Isabella soltó una risa suave, disfrutando del momento de ligereza.
—Si llego a saber que te gusta tanto la organización, te habría dado un tour por el almacén de MATIZZES. Tiene muchas sorpresas desorganizadas.
—Por favor, no me tientes. —Fabio cerró la revista, inclinándose hacia ella—. ¿Cómo te sientes? ¿Lista para enfrentarte al mundo otra vez?
Isabella asintió, decidida.
—Mejor que nunca. Quiero ir a la oficina, no a casa. Hay mucho en juego y no puedo quedarme de brazos cruzados.
Fabio asintió, entendiendo su determinación.
—Está bien, pero primero tienes que esperar la orden de salida de la clínica. Y no te preocupes, te llevaré directo a MATIZZES cuando estés lista.
Isabella sonrió con gratitud, sintiendo un cálido agradecimiento por tener a Fabio a su lado.
Unas horas más tarde, después de un baño rápido y de recibir la autorización de los médicos para salir, Isabella y Fabio se encontraron en el camino hacia la oficina.
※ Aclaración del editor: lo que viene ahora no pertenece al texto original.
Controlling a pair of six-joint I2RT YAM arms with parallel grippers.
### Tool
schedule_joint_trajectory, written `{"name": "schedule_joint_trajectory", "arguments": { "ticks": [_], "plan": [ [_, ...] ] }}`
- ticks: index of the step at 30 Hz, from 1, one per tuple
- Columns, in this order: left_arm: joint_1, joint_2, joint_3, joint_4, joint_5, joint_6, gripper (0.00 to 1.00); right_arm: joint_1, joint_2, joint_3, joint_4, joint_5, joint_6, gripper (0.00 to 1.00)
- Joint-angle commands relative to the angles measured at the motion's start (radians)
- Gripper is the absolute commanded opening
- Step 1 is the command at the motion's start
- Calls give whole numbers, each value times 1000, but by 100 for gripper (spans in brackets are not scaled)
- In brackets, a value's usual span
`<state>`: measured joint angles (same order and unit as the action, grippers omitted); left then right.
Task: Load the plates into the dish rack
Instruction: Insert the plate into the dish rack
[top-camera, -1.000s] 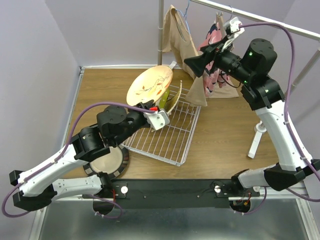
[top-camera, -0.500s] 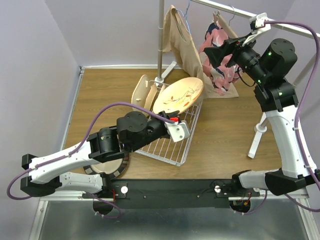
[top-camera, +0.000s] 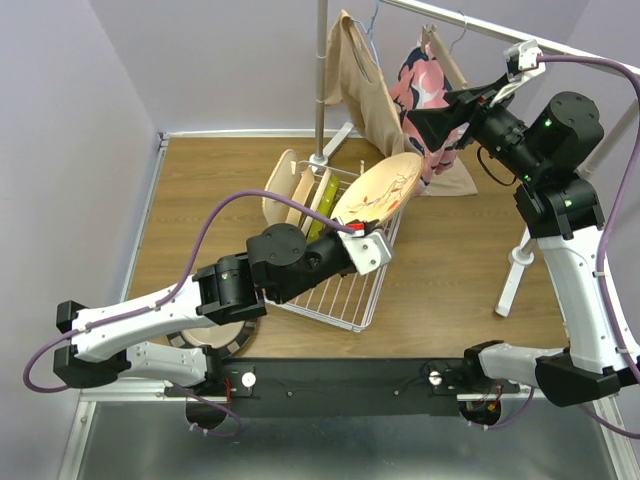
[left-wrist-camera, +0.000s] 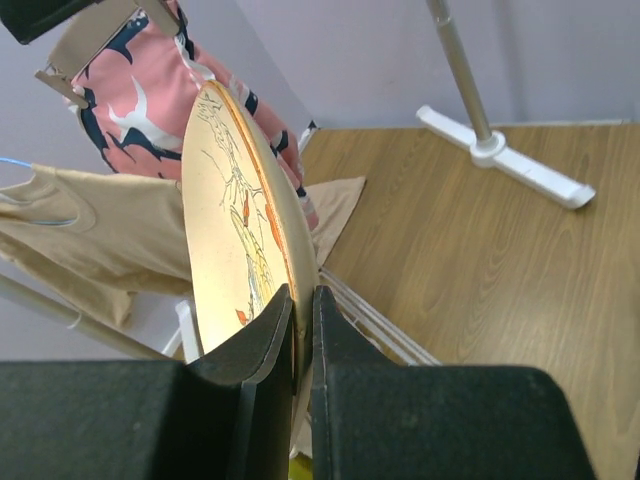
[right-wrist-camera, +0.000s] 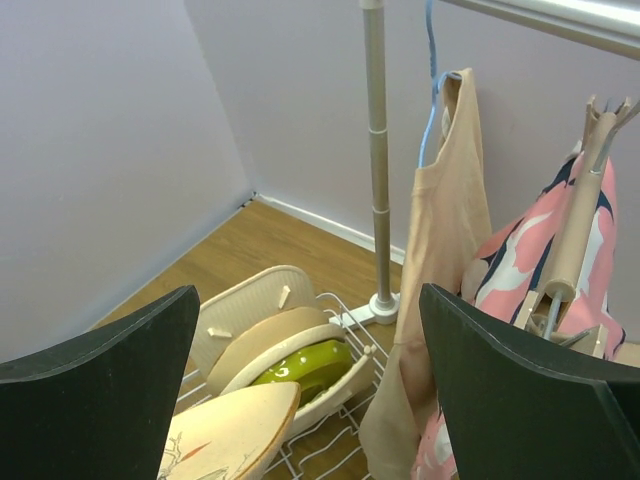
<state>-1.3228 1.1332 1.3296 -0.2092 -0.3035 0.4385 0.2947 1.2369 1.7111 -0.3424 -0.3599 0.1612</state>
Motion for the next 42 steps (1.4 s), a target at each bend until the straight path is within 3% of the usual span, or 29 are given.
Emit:
{"name": "schedule_joint_trajectory", "arguments": {
  "ticks": [1,25,42],
  "plan": [
    [-7,-23,-6,267,-36,-58,0,-11,-14,-13,17,2,27,100],
    [-6,112,-201,570,-175,-271,0,-45,-54,-71,25,-17,67,100],
    [154,166,-294,700,-111,-412,0,-57,-73,-97,25,-19,77,100]
  ]
}}
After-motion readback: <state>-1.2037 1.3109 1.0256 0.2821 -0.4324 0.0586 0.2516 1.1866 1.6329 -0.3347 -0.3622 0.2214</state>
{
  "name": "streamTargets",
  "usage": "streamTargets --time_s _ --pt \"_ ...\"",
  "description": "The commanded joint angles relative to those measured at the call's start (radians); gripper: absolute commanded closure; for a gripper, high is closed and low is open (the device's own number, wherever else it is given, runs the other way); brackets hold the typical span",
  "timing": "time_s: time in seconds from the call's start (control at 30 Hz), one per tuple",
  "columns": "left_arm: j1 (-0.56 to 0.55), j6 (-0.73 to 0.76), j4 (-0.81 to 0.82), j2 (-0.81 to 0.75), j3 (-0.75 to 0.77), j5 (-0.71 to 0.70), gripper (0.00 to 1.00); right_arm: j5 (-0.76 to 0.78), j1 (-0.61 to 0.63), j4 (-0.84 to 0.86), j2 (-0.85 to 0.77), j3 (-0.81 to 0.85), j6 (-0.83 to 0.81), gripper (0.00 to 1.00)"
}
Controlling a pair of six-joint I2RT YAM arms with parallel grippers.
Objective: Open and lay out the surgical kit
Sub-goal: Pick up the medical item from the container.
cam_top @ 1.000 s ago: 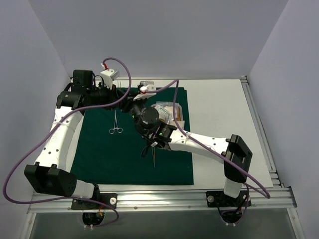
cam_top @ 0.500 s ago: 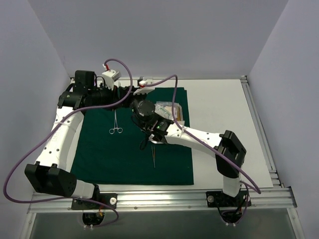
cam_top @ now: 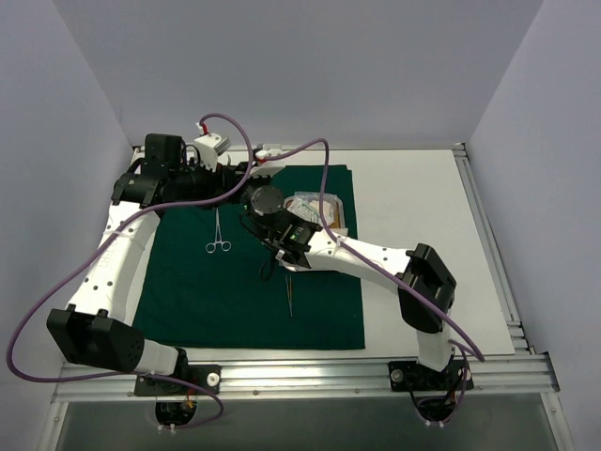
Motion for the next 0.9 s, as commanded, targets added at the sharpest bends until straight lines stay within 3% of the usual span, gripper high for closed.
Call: streamTargets --time_s 0.0,0.1,0.13,0.2,0.23,0.37,0.53,0.63,0.87 --pt "-0.009 0.017 0.046 -0.017 0.01 -0.01 0.98 0.002 -0.001 0.026 0.0 0.009 0.031 0.99" --pt "-0.009 0.036 0.028 -0.017 0.014 0.014 0.98 -0.029 -0.023 0.035 -0.035 -0.035 0.05 1.0" --pt "-0.006 0.046 0.016 -0.019 0.025 0.021 0.84 -0.073 -0.032 0.042 -0.067 -0.054 0.048 1.0" --pt "-0.002 0.088 -0.033 -0.022 0.041 0.056 0.68 -0.139 -0.065 0.04 -0.108 -0.126 0.047 1.0" --pt "0.0 0.11 -0.087 -0.022 0.06 0.08 0.53 -0.212 -0.079 0.025 -0.157 -0.152 0.05 1.0" --pt "0.027 0.26 -0.267 -0.019 0.114 0.214 0.36 -0.374 -0.141 -0.059 -0.291 -0.317 0.088 1.0" --pt "0.086 0.328 -0.395 -0.042 0.122 0.271 0.34 -0.579 -0.176 -0.23 -0.466 -0.489 0.129 1.0" --pt "0.115 0.334 -0.397 -0.054 0.102 0.275 0.34 -0.707 -0.205 -0.241 -0.535 -0.641 0.195 1.0" --pt "0.12 0.302 -0.342 -0.039 0.025 0.315 0.34 -0.825 -0.265 0.043 -0.618 -0.998 0.376 1.0"
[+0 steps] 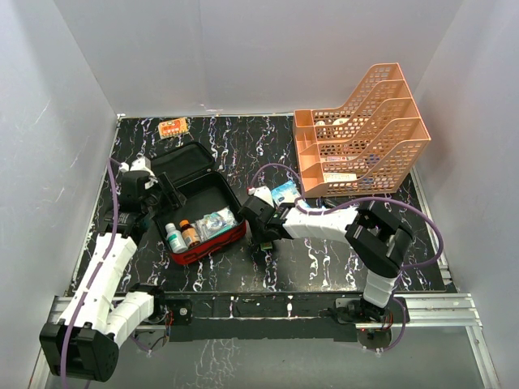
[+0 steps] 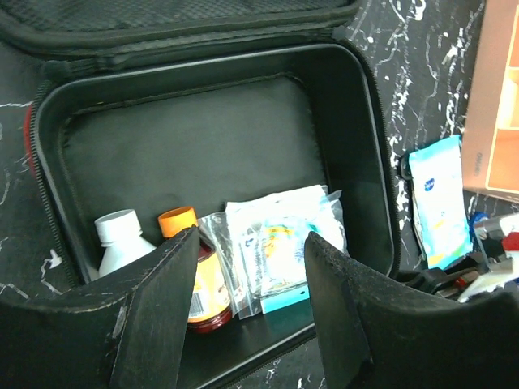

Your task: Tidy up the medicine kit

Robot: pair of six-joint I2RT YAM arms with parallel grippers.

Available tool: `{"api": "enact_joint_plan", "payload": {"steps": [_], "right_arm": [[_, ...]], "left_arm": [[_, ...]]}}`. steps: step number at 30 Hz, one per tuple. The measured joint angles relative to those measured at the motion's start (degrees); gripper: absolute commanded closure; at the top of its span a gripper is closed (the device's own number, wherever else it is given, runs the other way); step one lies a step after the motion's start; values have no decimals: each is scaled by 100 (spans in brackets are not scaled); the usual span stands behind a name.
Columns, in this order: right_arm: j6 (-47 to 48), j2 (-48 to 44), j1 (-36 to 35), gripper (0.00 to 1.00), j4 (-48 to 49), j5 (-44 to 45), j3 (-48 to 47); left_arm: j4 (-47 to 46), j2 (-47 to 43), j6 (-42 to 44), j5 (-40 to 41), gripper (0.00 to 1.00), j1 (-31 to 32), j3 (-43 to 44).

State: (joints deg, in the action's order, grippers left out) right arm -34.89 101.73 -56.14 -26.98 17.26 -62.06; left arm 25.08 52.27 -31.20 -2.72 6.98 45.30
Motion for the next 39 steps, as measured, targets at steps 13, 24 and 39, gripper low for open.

El aire estaba cargado de tensión, pero el simple hecho de estar juntos parecía aliviar parte del peso que ambos sentían. Isabella observó a Fabio, quien tenía una expresión seria mientras conducía, lo que la llevó a preguntar.
—¿Qué es lo que estás pensando? —preguntó, intentando romper el silencio.
Fabio soltó un suspiro, sin apartar la vista del camino.
—Alessandra y Vicente se iban a reunir anoche con un informante desconocido. Al parecer, este tipo prometía tener información valiosa que podría solucionar la situación con Aduanas.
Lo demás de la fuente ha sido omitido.